Meet world famous children's author Luna Lovegood and her illustrator Dean Thomas.
The creators of such titles as Help! a Wrackspurt is Feeding on my Brain! and
Dirigible Plums have Feelings too will be on hand to sign copies of their new book:
Moon Frogs and You!

“Well of course I'm coming in!” Hermione cried excitedly. It had been ages since she'd seen Luna, and it would be nice to get a chance to catch up with her and congratulate her on what apparently was massive success. Thankfully, the line was moving quite quickly, and it wasn't long before the group of three females found themselves inside.

Luna, her wide eyes shining brightly as she signed book after book, was sitting next to Dean, who was also signing many copies of Moon Frogs and You. It was Dean who noticed Hermione first, and he waved to her happily. He tapped Luna on the shoulder with his other hand, and when Luna looked up at him, he pointed to where Hermione was standing. Luna's abnormally wide eyes nearly popped out of her head. She stood up quickly, and beckoned Hermione forward.

“Go on,” said Fleur quickly, when Hermione turned to her. “We'll be fine,” she added with a smile, when Hermione opened her mouth to protest.

“You're sure?” she asked. She had come in with Fleur and Victoire, and it didn't feel quite right to abandon them just now.

“Certain, now go!” Fleur gave Hermione a little push on the shoulder, but Hermione didn't need the encouragement, she was already making her way up to the table at the head of the line.

“Hermione, it's a nice surprise to see you here,” Luna greeted her when she was within an arm's length of the table. “I didn't think you were a believer.” She beckoned Hermione over to her side of the table, and when she got there, the two embraced warmly.

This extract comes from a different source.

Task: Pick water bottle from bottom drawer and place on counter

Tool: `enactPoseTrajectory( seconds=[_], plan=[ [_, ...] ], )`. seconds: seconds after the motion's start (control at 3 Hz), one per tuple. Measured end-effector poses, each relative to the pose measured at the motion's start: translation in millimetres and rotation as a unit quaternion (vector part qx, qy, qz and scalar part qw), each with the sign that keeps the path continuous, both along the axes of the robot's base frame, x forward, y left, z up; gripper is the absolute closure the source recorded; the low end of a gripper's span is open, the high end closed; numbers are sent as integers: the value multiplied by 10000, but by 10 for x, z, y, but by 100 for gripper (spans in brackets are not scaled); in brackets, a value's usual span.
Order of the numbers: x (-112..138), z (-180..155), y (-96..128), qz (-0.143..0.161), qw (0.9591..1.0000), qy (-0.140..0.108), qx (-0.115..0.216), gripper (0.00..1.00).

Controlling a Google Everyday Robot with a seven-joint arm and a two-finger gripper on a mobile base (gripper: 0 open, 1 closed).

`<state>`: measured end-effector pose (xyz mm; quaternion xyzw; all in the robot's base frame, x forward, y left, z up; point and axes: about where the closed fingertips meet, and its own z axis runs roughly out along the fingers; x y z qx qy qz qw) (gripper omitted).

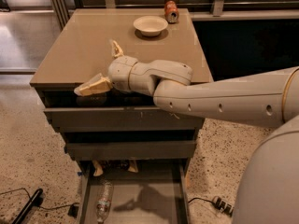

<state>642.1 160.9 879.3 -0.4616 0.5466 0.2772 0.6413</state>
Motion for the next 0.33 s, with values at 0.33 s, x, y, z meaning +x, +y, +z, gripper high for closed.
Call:
enactPoseTrajectory(
  seconds=[0.33],
  plan=[
    [0,0,0,0,10000,0,0,0]
  ],
)
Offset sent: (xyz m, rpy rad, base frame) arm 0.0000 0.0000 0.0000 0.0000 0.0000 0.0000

“A believer?” Hermione asked, confused.

“Have a seat, have a seat!” insisted Luna, not paying any attention to Hermione's query. She picked up her quill, sat back down in her chair, and resumed signing books. Hermione cast her eyes about for a chair and found one sitting near the staircase up to the upper level of the shops. She made it weightless with a quick levitation charm, then summoned it to her, careful to not upset any of the great piles of books that littered the store. By the time she had settled in, Luna was deep in conversation with one of her fans.

“And which is your favorite?” she asked the boy of about eight who stood before her, quivering slightly with excitement. His mother had a hand on his shoulder, and she was rubbing it reassuringly.

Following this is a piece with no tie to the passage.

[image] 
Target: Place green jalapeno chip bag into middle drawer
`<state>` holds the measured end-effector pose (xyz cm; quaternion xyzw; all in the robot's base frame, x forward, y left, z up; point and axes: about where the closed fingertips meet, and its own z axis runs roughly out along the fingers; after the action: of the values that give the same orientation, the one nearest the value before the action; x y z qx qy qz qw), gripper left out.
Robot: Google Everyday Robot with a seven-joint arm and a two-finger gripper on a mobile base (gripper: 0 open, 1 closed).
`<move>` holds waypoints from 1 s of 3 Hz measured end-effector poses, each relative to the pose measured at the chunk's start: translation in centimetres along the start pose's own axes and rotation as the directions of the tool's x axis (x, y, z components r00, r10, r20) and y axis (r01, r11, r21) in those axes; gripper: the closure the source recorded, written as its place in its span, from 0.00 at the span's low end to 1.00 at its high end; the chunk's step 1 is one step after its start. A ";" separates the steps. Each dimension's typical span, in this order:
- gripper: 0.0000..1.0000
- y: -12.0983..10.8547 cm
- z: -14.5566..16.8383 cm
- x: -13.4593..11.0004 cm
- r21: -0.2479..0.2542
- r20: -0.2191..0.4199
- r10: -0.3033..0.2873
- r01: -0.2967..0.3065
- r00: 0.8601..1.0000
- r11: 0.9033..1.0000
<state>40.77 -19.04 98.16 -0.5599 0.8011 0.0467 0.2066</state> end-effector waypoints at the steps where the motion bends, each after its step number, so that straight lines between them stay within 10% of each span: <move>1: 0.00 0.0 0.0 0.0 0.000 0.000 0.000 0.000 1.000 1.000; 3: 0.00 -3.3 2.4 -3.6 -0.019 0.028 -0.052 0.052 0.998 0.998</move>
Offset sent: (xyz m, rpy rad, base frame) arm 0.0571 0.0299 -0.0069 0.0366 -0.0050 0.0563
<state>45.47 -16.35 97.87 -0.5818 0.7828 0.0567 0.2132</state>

“Go ahead dear, tell Ms. Lovegood what you told me earlier.” The kindly looking woman (who looked vaguely familiar to Hermione) looked up at Luna and smiled apologetically. “I'm really sorry Luna, normally he can't stop talking about Crumple-Horned Snorkacks and Blibbering Humdingers. I've never seen him like this before.”

“It's all right Lisa,” said Luna in her sing-song voice, “It's clear to me he's just having a bit of an episode with Wrackspurts just at the moment.” She reached down below the table, and pulled a long thin horn from beneath her robes. “Remember what it says in the book about Wrackspurts?” The boy nodded, and he took the horn from Luna when she offered it to him. He held it up to his right ear, and his mother looked from her son to Luna in alarm.

“He's not going to put that in his ear, is he?” she asked hurriedly.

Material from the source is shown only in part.